Now suppose the conditional mean of returns is not constant. Then you would build a model for the conditional mean simultaneously with a GARCH model for the conditional variance. The effect of the GARCH model would again be similar to the case discussed above. The data points with high fitted conditional variance would be down-weighted relative to the points that have low fitted conditional variance when estimating the model for the conditional mean.
One example given by @CadgasOzgenc is an ARMA-GARCH model. A rich choice of specifications of ARIMAX models and different versions of (G)ARCH models can be implemented using "rugarch" package in R
(functions ugarchspec
, ugarchfit
).
Simultaneous estimation is efficient, but two-stage estimation could be done, too, if you can consistently estimate the conditional mean model in presence of conditionally heteroskedastic errors. First you would estimate the conditional mean model ignoring that the errors have a GARCH structure. Second, you would estimate a GARCH model on the residuals from the conditional mean model. Then you would reestimate the conditional mean model using the fitted conditional variances to weight the data points as discussed above. That could be done iteratively until convergence. For example, an AR-GARCH model could be estimated that way as an AR(p) model can be estimated consistently even in presence of GARCH errors. However, estimating an AR-GARCH model in one stage (simultaneously) would be more efficient.
In short, you should select models using AIC and/or out-of-sample fit criteria and view the rejected hypothesis as a suggestion to consider other types of models.
When using this class of time series models researchers are usually interested in accurate prediction\forecasting. Since AIC measures how well a model predicts the data in-sample, it operates as a fair means of model selection in this case (you may also want to test how well the models fit out-of-sampleā¦more on that below).
However, just because a particular model has the lowest AIC does not mean that that model is correctly specified or that it approximates the true data generating process well. It could be that all the models you proposed were poor choices, or that the true process FTSE follows is so complex that practically every reasonable model will be rejected given enough data. AIC provides no information on this point which is where hypothesis testing can come in.
Under the assumptions of standard ARMA-GARCH, the residuals should be homoscedastic and more generally iid normal. Your hypothesis test suggests that your residuals are not homoscedastic and, in turn, that your ARMA-GARCH model may be miss specified. On this note you may want to consider alternative specifications for the volatility process including other variants of GARCH models, i.e. EGARCH, GJR-GARCH, TGARCH, AVGARCH, NGARCH, GARCH-M, etc. and/or stochastic volatility models. It is highly likely that one of these models will offer a lower AIC value and produce residuals which cannot be rejected for homoscedasticity.

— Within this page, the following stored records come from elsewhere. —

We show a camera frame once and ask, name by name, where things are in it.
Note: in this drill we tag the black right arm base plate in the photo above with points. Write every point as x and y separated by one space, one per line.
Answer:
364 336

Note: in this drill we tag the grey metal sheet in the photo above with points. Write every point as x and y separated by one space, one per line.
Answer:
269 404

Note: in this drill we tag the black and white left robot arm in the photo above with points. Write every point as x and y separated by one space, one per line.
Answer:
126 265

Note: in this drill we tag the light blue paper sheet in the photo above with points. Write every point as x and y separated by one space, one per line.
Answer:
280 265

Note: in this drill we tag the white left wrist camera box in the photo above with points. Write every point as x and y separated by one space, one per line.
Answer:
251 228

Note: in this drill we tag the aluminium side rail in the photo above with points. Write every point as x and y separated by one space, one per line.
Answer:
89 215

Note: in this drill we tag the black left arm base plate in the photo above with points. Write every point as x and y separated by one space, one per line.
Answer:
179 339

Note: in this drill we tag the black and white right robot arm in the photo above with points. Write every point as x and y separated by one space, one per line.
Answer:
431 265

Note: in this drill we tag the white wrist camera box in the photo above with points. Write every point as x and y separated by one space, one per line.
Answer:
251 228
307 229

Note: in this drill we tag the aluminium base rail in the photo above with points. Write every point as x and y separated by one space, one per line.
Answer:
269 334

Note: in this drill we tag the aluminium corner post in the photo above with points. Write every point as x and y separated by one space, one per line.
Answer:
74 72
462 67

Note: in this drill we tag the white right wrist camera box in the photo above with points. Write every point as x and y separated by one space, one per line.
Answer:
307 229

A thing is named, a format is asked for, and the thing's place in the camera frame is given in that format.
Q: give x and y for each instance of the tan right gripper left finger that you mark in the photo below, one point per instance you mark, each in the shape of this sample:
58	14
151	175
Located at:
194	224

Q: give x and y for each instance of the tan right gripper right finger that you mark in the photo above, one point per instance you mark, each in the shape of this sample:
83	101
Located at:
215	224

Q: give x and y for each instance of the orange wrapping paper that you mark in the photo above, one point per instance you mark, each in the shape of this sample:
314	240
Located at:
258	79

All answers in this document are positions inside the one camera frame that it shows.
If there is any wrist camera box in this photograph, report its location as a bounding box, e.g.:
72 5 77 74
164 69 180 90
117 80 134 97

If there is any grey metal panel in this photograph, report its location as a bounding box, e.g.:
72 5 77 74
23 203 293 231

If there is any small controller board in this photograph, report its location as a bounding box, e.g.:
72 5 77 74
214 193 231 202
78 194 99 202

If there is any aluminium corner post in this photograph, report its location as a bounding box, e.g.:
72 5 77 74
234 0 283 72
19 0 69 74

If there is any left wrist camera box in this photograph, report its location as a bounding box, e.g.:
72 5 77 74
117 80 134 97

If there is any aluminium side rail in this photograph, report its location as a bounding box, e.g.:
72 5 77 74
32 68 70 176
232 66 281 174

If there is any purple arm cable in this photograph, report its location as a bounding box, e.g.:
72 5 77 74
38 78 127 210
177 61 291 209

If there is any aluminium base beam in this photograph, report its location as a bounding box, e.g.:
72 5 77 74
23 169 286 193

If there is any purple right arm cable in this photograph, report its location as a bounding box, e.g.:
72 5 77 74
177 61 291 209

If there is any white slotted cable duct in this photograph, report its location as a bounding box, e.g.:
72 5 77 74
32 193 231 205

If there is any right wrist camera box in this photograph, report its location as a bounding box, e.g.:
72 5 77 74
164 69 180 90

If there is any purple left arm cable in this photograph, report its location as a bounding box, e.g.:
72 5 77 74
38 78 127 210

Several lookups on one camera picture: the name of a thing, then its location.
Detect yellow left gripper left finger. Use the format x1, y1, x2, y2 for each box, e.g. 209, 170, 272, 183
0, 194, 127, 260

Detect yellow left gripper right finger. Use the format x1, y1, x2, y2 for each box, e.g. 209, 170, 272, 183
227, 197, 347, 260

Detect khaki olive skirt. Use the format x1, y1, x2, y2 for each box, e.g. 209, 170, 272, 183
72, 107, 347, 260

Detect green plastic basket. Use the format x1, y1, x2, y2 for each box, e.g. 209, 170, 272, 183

One important thing to note though is that no model will be perfect, especially for something like the FTSE 100. The true data generating process driving a large financial index like this is impossibly complex, so pretty much every model you propose will be false. For this reason, it can be argued that any meaningful hypothesis you do not reject is a reflection of insufficient data or lack of statistical power rather than evidence supporting one model over others.
One way to partially resolve this dilemma is to use out-of-sample fit as opposed to or in conjunction with AIC. A simple example would be to fit the model using only the first 80% or 90% of the data and using the resulting coefficient estimates to obtain a log-likelihood for the remaining 20%-10% portion of the data. The model with the highest log-likelihood would be preferred. If the ARMA-GARCH model is truly misspecified in a way that impairs its forecasting performance, then an out-of-sample fit will help expose it.
Best Answer
If you use the log returns, you're essentially making the assumption that there is no conditional variation in the mean. In some circumstances you may want to explicitly model both, but other times it may be sufficient to assume a constant mean and focus on the conditional variance. Depends on what you're trying to do.
In addition, if you fit a GARCH model with raw log returns, then you're also implicitly assuming the mean is zero. Centering the data may be important if the mean is large (i.e. especially in lower frequency data).